▸ Required action
Of the lines listed below, return exactly those that run from the line containing "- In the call" through the line containing "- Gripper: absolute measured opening", both included.

[Records drawn from a dataset]

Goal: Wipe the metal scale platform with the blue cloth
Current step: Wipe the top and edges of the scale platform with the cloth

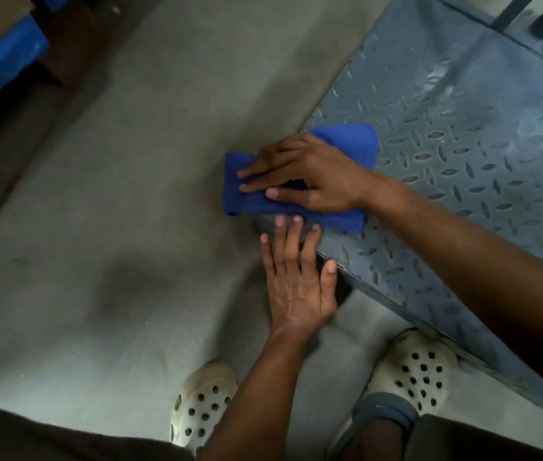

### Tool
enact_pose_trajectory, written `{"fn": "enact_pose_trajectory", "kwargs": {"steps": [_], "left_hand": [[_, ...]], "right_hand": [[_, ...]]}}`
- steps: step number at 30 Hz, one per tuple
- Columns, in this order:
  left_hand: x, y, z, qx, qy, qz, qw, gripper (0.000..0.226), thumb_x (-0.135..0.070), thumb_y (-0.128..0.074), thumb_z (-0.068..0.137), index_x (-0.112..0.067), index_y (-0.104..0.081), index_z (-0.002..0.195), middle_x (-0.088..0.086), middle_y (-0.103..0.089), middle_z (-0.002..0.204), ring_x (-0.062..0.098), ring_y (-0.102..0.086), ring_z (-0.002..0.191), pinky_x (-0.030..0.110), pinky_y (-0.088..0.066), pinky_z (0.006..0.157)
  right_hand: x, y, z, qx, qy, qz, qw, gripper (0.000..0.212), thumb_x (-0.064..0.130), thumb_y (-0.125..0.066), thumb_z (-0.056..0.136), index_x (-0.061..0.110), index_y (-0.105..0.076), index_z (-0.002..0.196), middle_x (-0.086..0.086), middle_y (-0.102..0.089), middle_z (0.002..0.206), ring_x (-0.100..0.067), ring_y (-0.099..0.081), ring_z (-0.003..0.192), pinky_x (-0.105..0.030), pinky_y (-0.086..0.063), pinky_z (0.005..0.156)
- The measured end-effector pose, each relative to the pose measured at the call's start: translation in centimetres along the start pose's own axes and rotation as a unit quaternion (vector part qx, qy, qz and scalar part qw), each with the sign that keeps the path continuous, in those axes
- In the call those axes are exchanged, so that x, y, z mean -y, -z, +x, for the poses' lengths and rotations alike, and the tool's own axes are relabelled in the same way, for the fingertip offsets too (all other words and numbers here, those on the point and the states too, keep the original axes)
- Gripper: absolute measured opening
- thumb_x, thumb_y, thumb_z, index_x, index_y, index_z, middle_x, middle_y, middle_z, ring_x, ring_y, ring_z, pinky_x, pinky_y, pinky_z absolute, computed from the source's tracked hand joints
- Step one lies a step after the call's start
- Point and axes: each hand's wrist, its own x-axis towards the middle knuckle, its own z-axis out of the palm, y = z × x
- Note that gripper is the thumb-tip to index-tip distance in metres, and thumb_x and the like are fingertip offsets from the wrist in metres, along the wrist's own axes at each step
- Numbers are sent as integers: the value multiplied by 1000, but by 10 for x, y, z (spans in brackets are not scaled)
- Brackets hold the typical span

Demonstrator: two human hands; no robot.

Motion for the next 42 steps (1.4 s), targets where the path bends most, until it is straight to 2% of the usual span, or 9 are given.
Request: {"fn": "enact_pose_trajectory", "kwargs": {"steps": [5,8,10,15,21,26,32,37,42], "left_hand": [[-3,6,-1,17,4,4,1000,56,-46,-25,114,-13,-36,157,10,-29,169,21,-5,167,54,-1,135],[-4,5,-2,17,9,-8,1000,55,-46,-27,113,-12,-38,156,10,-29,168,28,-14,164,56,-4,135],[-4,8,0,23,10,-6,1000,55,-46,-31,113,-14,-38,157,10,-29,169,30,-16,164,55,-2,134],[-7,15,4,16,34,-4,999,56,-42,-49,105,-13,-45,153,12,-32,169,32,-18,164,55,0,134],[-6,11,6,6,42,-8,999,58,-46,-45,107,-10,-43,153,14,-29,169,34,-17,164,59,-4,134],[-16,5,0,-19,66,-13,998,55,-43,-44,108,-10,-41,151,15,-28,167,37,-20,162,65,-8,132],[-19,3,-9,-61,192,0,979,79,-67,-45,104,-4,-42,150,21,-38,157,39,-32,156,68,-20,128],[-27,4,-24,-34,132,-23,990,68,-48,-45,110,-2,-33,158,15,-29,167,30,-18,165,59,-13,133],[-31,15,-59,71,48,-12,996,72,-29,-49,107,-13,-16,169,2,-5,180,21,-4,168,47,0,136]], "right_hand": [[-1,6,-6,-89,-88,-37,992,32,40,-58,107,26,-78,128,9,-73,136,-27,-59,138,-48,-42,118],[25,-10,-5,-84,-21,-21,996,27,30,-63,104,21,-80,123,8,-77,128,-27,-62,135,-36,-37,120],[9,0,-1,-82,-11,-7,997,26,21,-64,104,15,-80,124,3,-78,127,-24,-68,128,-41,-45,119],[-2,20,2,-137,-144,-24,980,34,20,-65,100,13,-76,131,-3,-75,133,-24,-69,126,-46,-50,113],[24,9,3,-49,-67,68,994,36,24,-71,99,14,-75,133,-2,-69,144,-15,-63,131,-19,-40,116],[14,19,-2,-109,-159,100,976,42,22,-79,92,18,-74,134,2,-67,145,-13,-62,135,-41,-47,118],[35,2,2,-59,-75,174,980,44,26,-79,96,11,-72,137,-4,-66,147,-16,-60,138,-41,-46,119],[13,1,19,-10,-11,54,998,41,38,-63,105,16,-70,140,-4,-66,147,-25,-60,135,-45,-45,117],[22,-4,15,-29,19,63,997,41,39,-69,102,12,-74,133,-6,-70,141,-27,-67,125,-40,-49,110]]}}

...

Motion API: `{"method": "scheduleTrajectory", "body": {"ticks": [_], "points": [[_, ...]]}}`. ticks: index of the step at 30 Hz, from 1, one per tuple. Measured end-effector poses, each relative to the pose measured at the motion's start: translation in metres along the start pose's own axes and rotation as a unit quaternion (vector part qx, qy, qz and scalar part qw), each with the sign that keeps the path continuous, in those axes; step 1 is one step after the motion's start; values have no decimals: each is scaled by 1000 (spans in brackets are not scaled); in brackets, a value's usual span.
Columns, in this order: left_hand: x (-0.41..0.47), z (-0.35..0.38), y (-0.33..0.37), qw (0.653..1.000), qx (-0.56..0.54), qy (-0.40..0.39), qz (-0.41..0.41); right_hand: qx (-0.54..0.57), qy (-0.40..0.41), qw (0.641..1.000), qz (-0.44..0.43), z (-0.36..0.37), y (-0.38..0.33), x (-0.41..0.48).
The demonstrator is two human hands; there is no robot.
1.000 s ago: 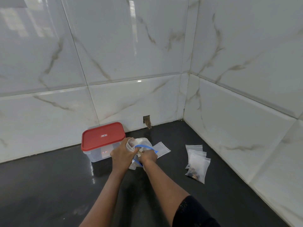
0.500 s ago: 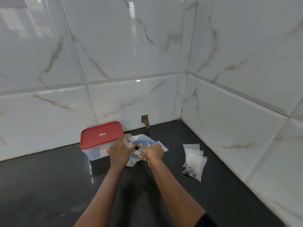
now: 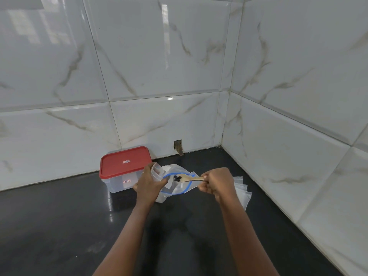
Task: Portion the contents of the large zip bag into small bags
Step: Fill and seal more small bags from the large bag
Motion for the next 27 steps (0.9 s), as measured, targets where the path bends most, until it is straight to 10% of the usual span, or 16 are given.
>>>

▸ Solution to the exercise
- In the call those axes are exchanged, so that x, y, z mean -y, -z, +x, for the poses' lengths and rotations alike, and the tool's own axes are relabelled in the same way, for the fingertip offsets too (all other words and numbers here, those on the point and the states too, keep the original axes)
- Gripper: absolute measured opening

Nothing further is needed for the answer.